Court lengthens suspension of M’sian doctor found negligent and with “blatant lack of remorse”

The Court of Appeal on Wednesday (Mar 6) increased the term of suspension for a negligent Malaysian doctor, Dr Mohd Syamsul Alam Ismail, whose patient later suffered gangrene and had to have part of his scrotum removed.

After an appeal by the Singapore Medical Council (SMC) to lengthen the original three-month suspension, the Court of Appeal raised the term by 10 times to two-and-a-half years. The Malaysian doctor was also fined $40,000.

However, Dr Syamsul did not bother to appear in court. He has already gone back to Malaysia and is currently practising in Johor.

Didn’t bother to examine patient

The case started in 2013, when Dr Syamsul was working at a medical centre in a shipyard in Singapore. On 14 May 2013, he saw a patient who complained about a lump at his buttock and a fever that he had suffered for five days. He also told Dr Syamsul that he was diabetic.

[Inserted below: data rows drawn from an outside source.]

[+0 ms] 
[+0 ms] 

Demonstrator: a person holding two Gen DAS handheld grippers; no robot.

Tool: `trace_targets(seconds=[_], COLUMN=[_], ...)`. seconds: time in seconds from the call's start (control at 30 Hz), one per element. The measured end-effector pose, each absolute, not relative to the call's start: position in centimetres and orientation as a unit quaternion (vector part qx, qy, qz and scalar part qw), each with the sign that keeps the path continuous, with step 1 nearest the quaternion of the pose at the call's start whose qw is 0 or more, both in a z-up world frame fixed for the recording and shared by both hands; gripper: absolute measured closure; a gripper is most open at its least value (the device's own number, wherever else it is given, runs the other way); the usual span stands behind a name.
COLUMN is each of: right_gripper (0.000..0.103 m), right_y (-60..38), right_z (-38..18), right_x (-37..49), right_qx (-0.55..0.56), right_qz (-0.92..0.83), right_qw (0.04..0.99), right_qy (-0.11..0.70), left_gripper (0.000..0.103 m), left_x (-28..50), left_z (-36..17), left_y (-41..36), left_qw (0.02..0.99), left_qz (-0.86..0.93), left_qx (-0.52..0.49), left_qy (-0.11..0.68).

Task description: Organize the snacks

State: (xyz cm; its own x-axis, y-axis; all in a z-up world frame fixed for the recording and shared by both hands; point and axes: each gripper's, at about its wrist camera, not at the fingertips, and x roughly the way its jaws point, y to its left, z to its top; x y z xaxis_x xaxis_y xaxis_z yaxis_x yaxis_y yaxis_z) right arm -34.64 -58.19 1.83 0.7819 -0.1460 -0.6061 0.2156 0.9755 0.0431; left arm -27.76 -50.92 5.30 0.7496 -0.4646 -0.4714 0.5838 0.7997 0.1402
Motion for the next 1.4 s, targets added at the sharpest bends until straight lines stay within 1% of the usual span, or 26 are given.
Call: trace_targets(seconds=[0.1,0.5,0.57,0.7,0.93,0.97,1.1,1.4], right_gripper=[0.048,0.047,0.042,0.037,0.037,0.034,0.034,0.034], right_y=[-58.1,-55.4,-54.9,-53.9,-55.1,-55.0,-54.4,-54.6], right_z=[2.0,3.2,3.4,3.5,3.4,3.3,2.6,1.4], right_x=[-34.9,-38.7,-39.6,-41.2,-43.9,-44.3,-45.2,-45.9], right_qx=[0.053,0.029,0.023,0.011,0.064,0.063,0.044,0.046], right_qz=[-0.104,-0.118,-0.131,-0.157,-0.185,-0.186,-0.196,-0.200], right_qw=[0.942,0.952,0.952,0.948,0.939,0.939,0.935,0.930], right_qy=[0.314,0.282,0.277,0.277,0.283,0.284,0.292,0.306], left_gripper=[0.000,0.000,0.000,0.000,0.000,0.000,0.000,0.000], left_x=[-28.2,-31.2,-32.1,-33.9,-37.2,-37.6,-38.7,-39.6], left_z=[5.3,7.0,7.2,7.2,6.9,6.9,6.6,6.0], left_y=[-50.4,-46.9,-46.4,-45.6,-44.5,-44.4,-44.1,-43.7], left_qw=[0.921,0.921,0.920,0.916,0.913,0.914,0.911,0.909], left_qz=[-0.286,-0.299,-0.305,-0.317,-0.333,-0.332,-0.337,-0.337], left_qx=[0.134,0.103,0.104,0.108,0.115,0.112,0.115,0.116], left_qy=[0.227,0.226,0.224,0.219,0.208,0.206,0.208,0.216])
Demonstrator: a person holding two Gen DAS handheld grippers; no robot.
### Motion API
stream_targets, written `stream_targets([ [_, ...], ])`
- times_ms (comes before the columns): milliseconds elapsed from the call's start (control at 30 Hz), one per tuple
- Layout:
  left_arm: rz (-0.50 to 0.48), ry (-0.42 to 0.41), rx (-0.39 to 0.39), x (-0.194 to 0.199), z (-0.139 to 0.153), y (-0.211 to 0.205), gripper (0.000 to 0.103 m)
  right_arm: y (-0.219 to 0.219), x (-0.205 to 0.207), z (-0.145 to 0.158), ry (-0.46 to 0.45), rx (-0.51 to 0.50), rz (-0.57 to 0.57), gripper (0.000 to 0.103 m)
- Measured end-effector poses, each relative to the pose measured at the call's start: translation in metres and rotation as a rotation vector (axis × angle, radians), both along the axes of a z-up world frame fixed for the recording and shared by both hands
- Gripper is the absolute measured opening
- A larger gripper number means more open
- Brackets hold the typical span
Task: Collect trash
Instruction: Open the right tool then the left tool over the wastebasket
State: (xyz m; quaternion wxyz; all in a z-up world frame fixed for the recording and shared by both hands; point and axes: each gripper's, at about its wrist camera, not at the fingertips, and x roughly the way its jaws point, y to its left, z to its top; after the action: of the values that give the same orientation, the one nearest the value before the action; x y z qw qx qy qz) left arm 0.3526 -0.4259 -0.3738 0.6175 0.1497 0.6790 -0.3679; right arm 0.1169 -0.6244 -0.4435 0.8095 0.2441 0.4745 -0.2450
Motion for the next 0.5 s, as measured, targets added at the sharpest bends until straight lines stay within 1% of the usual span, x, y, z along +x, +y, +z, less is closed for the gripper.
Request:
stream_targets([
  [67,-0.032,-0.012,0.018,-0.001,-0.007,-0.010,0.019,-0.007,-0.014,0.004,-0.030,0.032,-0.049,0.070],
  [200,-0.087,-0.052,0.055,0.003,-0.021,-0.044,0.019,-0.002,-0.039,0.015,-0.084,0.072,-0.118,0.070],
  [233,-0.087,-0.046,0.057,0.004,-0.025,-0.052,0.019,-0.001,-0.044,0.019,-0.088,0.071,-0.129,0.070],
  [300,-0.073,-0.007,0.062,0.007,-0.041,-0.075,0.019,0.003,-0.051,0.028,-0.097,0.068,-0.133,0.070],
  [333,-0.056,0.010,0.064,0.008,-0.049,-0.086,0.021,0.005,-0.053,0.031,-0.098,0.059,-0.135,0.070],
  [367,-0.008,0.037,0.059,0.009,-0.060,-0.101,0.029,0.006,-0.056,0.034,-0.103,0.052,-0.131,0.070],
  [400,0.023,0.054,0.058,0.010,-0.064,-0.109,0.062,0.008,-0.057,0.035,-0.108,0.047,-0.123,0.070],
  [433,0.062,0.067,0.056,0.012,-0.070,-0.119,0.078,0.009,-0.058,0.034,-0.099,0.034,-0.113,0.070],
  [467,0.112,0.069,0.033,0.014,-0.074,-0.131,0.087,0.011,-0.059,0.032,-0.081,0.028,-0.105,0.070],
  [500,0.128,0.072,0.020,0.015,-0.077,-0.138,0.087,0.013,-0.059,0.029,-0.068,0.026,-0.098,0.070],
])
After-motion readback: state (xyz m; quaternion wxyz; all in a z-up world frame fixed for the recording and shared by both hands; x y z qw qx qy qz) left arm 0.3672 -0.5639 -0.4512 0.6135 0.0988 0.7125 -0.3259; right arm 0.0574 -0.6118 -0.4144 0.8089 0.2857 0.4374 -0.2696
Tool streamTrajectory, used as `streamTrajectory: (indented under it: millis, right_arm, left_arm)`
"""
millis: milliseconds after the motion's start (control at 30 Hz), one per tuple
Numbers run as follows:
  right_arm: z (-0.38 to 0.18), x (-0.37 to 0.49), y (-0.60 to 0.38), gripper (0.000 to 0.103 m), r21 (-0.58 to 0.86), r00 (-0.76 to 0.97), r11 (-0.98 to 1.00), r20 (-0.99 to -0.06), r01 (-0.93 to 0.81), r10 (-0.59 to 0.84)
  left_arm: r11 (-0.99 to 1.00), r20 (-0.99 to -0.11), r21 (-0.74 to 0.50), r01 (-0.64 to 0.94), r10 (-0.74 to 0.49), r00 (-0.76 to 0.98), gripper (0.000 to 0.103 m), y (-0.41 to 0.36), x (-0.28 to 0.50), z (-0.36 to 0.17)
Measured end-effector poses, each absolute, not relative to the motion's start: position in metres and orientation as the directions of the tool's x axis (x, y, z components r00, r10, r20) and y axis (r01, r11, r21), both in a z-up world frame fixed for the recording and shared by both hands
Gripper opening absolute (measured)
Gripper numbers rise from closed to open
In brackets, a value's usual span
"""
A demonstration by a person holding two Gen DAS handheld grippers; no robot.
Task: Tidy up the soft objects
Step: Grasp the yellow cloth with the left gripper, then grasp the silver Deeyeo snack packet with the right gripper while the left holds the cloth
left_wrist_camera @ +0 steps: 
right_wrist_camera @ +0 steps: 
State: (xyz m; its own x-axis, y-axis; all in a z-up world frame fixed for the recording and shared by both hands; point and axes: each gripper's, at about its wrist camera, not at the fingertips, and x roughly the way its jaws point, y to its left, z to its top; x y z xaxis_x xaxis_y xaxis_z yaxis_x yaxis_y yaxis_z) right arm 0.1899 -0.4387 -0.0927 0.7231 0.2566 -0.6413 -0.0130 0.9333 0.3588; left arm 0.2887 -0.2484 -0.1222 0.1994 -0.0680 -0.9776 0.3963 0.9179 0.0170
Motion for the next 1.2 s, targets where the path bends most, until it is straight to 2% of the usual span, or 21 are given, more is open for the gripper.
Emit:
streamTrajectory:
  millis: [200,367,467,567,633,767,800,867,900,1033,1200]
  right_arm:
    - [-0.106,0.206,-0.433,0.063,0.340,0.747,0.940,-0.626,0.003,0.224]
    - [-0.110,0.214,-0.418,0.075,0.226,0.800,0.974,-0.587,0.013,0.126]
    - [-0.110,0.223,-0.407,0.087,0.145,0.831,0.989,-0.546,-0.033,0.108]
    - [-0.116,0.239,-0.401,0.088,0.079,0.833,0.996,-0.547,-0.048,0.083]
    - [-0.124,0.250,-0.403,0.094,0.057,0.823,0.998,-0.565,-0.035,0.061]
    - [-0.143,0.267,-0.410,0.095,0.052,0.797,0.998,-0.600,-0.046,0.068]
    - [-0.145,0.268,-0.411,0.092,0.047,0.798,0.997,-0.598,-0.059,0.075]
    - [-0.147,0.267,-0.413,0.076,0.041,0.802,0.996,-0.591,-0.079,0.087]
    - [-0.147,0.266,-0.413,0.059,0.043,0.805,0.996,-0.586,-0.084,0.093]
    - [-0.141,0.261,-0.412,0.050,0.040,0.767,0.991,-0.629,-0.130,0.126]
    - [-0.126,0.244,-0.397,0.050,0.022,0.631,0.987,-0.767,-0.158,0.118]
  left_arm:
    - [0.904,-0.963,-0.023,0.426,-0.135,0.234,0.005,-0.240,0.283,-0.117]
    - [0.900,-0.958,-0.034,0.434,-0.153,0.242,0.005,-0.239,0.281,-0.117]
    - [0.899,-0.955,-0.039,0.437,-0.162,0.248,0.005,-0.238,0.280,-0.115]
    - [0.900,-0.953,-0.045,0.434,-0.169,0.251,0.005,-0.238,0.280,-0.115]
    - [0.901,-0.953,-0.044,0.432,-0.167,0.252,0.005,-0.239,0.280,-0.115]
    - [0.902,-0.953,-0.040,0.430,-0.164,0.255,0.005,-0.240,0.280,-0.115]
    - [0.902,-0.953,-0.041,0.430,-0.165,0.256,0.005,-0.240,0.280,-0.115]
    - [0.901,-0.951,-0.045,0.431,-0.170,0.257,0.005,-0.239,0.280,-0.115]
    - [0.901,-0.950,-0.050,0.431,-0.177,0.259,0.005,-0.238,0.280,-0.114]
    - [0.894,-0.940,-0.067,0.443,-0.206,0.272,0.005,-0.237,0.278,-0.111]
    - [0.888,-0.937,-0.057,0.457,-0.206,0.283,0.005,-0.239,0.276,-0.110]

The patient complained that Dr Syamsul failed to conduct a physical examination of his lump, and did not ask him to remove his clothes or lie down on the clinic bed to be examined. Instead, Dr Syamsul just prescribed him antibiotics and other medication before signing a MC for him. Unfortunately, the patient’s condition worsened and was warded in hospital the next day. He was diagnosed with gangrene and had to undergo immediate surgery, which had part of his scrotum removed.

Eventually, the patient lodged a complaint against the Malaysian doctor in 2014. SMC then proceeded to investigate the matter. By 2017, Dr Syamsul became uncontactable despite attempts to contact him by telephone, e-mail and letter. But in October 2017, he e-mailed the SMC asking if he could continue working in Singapore. He said he did not intend to take part in his disciplinary hearing.

SMC proceeded with the tribunal hearing nonetheless and Dr Syamsul was found guilty of failing to undertake adequate clinical evaluation of his patient as well as failing to keep clear and accurate records. The tribunal said Dr Syamsul should have referred the patient to a hospital immediately given the patient’s symptoms and diabetic condition. The tribunal imposed a three-month suspension and a $40,000 fine. Later, SMC appealed to the High Court for a longer suspension against Dr Syamsul.

CJ: Blatant lack of remorse

“This was serious negligence,” said CJ Menon at the proceeding in the Court of Appeal. “Dr Syamsul had failed to perform basic and elementary things that any competent doctor ought to have done.” Also, his blatant lack of remorse was seriously aggravating, said CJ, noting his lack of communications with the SMC and his refusal to participate in his earlier tribunal hearing, as well as the Court of Appeal’s proceedings.

“So far as we can tell, he is no longer practising in Singapore. He has only been contactable by email, but he has replied only intermittently to the SMC and SMC’s counsel whenever they attempted to contact him for the purposes of informing him of the disciplinary proceedings,” the CJ noted. “Even when he deigned to reply, it was evident that he was fixated more on when he would be able to return to Singapore to work rather than to express remorse or in any way to attempt to justify his conduct. This blatant lack of remorse is seriously aggravating.”

CJ Menon said the court maintained the $40,000 fine to send a signal to errant doctors who are able to practise overseas that they cannot simply avoid punishment by waiting out the period of suspension. In addition, Dr Syamsul has to bear the legal costs of the SMC, which were fixed at $25,000 including disbursements. The court also directed the SMC to inform their Malaysian counterparts of the orders it made, as Dr Syamsul is presently still registered to practise in Malaysia.

Indeed, a check on the website of the Malaysian Medical Council shows that he is currently registered to practise back in Malaysia at a clinic in Taman Desa Cemerlang, Johor.